Rekrutacja do szkół ponadpodstawowych 2023 w Warszawie najtrudniejsza

„Staszic” słynie z olimpijczyków i wysokich wyników matur. W tegorocznym rankingu „Perspektyw” okazał się najlepszym liceum w Polsce. Stąd do niego zjeżdżają uczniowie niemal z całej Polski. To zresztą specyfika Warszawy. Co roku do tutejszych szkół średnich aplikują tysiące kandydatów z okolic, ale też z dalszych miast jak Lublin. - Musimy więc jeszcze znaleźć miejsca w internacie, który też ma ograniczoną przestrzeń – dodaje Potocka.

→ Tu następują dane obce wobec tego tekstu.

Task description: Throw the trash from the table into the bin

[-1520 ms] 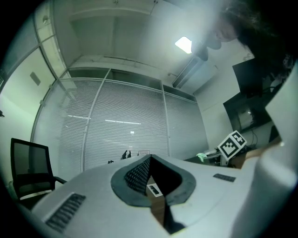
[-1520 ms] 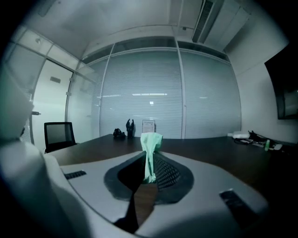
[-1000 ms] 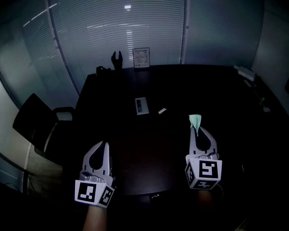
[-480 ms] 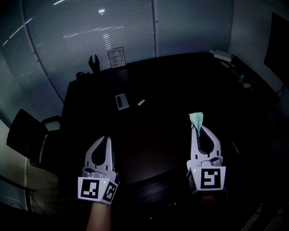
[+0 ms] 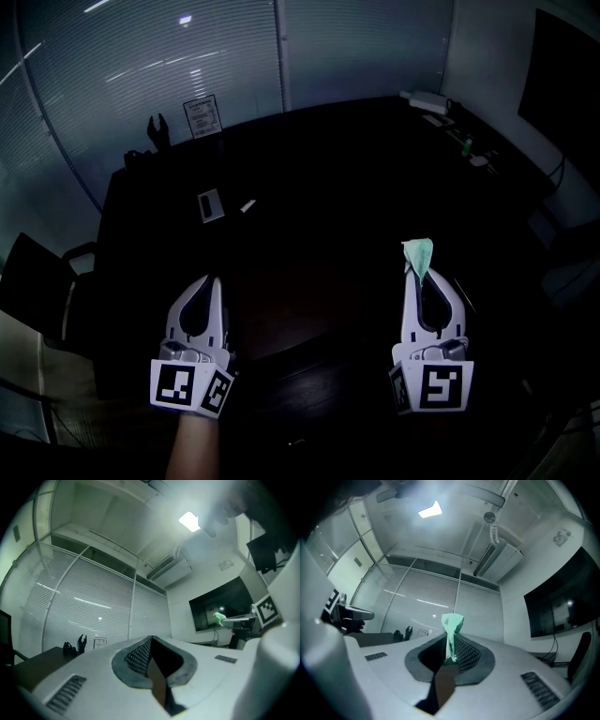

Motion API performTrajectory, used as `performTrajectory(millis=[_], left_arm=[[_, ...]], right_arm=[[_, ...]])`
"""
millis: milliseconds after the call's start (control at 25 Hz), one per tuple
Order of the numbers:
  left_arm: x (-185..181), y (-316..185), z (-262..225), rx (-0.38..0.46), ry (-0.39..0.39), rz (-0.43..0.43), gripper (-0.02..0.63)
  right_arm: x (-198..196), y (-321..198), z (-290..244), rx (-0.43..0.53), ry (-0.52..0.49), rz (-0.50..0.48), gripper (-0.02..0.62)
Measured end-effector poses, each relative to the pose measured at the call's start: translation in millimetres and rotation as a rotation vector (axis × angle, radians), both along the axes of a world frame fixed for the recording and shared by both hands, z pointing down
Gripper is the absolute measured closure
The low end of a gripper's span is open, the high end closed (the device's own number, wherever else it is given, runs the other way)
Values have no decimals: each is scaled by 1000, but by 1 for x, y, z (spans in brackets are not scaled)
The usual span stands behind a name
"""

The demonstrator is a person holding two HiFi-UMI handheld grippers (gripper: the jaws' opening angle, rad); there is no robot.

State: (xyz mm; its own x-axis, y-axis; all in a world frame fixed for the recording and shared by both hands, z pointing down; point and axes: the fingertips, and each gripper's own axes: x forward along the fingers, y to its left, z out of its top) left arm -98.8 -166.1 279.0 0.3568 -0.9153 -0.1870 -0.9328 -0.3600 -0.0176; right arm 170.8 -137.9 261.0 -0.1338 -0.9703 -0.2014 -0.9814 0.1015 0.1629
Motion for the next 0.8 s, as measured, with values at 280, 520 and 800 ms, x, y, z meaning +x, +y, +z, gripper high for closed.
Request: performTrajectory(millis=[280,520,800], left_arm=[[101,28,8,-20,4,66,606],[181,60,15,-35,3,112,606],[234,85,31,-56,-16,132,606]], right_arm=[[107,48,18,-49,11,82,552],[192,90,37,-90,8,144,552],[254,122,88,-179,-16,185,552]])
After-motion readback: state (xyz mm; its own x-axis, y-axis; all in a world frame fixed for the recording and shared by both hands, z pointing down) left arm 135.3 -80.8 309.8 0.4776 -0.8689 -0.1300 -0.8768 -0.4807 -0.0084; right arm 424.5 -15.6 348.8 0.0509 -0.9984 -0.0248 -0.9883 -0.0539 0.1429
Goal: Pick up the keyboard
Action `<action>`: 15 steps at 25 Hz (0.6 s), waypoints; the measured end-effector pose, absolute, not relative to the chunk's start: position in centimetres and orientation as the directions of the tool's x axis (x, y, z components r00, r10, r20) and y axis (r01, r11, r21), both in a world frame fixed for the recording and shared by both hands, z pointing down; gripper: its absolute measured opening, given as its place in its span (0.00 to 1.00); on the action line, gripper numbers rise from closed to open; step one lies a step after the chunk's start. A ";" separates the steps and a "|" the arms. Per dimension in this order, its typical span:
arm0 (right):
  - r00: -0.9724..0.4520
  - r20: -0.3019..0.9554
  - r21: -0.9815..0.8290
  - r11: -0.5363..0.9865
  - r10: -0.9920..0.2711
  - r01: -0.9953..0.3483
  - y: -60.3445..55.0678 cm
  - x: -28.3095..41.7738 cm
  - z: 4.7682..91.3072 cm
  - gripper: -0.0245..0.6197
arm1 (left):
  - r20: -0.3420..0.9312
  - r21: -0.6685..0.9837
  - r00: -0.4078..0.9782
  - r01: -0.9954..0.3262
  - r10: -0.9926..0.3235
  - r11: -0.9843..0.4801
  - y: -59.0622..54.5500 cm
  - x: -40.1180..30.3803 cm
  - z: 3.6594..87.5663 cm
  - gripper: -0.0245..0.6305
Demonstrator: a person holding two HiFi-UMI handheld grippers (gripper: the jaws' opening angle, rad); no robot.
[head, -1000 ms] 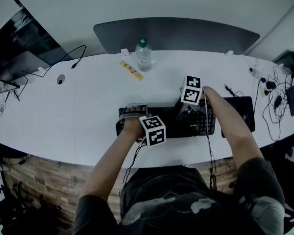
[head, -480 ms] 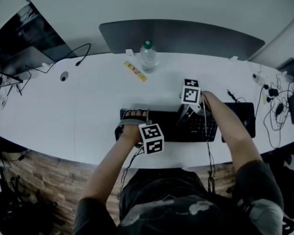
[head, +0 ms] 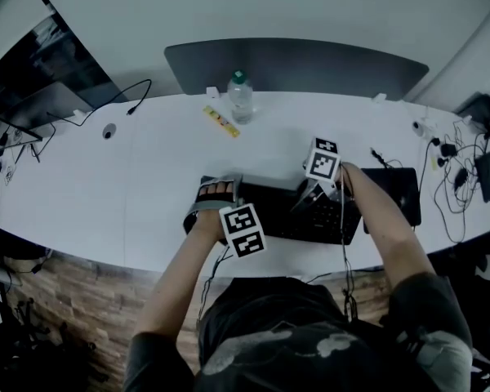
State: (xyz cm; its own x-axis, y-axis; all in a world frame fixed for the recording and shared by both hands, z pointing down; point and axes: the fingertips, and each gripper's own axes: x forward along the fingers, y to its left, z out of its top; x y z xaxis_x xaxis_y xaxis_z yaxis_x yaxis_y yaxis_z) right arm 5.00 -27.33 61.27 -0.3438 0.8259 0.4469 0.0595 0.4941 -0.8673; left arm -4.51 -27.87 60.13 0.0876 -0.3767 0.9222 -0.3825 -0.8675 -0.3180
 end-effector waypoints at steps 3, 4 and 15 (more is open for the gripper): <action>-0.426 0.444 -0.855 0.515 0.788 0.062 -27.4 5.4 60.3 0.14 | 0.898 -0.316 0.127 -0.479 -0.421 -0.819 -28.1 -4.5 58.1 0.93; -0.462 0.437 -0.853 0.519 0.771 0.058 -27.5 5.5 59.9 0.14 | 0.889 -0.304 0.144 -0.521 -0.434 -0.797 -28.0 -4.6 57.4 0.93; -0.782 0.377 -0.788 0.616 0.496 0.011 -28.8 7.4 56.7 0.14 | 0.755 -0.044 0.283 -0.878 -0.592 -0.476 -25.4 -5.3 53.7 0.90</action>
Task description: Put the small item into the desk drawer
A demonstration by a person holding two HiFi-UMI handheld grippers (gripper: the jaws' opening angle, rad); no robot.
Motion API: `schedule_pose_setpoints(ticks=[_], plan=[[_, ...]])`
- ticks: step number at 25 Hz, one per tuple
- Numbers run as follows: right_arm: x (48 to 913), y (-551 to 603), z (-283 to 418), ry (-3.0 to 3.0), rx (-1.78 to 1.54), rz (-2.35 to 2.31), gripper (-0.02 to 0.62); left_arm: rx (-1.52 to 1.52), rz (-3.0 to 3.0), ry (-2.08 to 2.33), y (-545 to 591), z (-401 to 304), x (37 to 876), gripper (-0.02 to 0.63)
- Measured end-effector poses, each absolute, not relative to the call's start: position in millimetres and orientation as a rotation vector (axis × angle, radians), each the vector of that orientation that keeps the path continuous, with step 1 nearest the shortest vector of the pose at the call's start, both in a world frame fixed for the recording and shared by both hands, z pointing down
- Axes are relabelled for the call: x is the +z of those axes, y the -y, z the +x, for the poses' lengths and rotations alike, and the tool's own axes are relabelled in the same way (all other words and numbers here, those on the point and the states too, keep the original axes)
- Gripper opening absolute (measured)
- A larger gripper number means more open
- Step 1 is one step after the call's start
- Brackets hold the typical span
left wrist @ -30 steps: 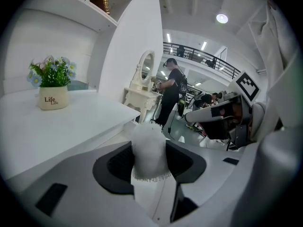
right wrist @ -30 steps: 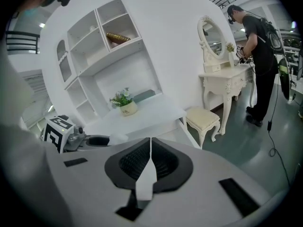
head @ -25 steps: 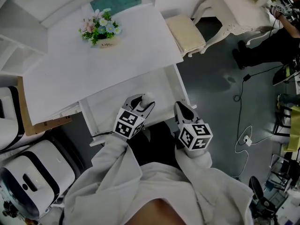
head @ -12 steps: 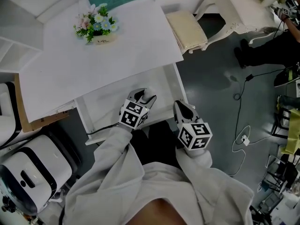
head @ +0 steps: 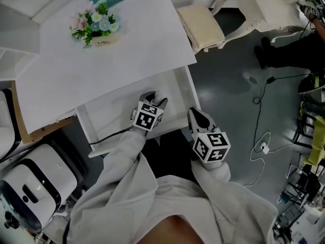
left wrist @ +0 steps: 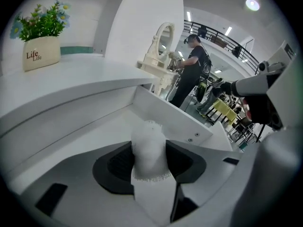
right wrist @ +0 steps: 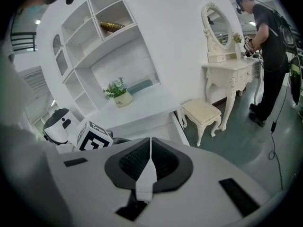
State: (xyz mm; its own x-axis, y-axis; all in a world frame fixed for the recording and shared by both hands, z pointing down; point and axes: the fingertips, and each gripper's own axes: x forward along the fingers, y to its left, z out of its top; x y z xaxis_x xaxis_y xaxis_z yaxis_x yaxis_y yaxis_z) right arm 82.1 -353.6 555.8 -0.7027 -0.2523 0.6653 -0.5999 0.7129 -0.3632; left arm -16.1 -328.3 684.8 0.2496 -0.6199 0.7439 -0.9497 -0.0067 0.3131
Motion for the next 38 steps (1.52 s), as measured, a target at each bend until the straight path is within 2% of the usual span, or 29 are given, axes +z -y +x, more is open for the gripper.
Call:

Dlatego, jak informuje nas Renata Kaznowska, wiceprezydentka Warszawy, w najbardziej rozbudowanym scenariuszu w tegorocznej rekrutacji do miejskich szkół ponadpodstawowych w Warszawie może być nawet do 35 tys. kandydatów. W tej liczbie są uczniowie warszawskich szkół podstawowych (to ok, 21,5 tys. uczniów), podstawowych szkół niepublicznych i ósmoklasiści spoza Warszawy. - Szacujemy, że może to być ok. 33- 34 proc. wszystkich uczniów – podaje Kaznowska.

Do tego dochodzą jeszcze dzieci ukraińskie, które obecnie uczą się w polskich szkołach. Przykładowo w ósmych klasach w warszawskich samorządowych szkołach jest ich tysiąc. Licea czy technika muszą też zarezerwować miejsca dla uczniów drugorocznych (co roku jest ich ok. 900). Tymczasem szkoły ponadpodstawowe prowadzone przez miasto opuści około 17 tys. osób.

- Musimy zwiększyć liczbę oddziałów, a w nich liczbę uczniów – to pierwszy punkt przygotowań do naboru, który wymienia Kaznowska. - Tam, gdzie to jest możliwe, będziemy rekomendować łączenie klas na wyższych poziomach, w których jest np. kilkunastu uczniów. Pamiętać jednak należy, że ze względu na program, nie zawsze będzie to możliwe – dodaje. Tak jak w ubiegłym roku Warszawa planuje wysłać pisma i rozmawiać z okolicznymi powiatami, żeby również zwiększały liczbę oddziałów w swoich szkołach. - Oczywiście rozważamy z burmistrzami dzielnic możliwość wynajmu powierzchni na najbliższy rok – nie ukrywa Kaznowska.

Jeśli nawet miasto upora się z brakami miejsca, spokojną rekrutację zakłóca inny problem: brak kadry, z którym boryka się wiele samorządów w Polsce. Na początku roku szkolnego 2022/2023 mówiło się nawet o 10 tys. wakatów w szkołach i w przedszkolach w całym kraju. W Warszawie poszukiwano prawie 3 tys. nauczycieli.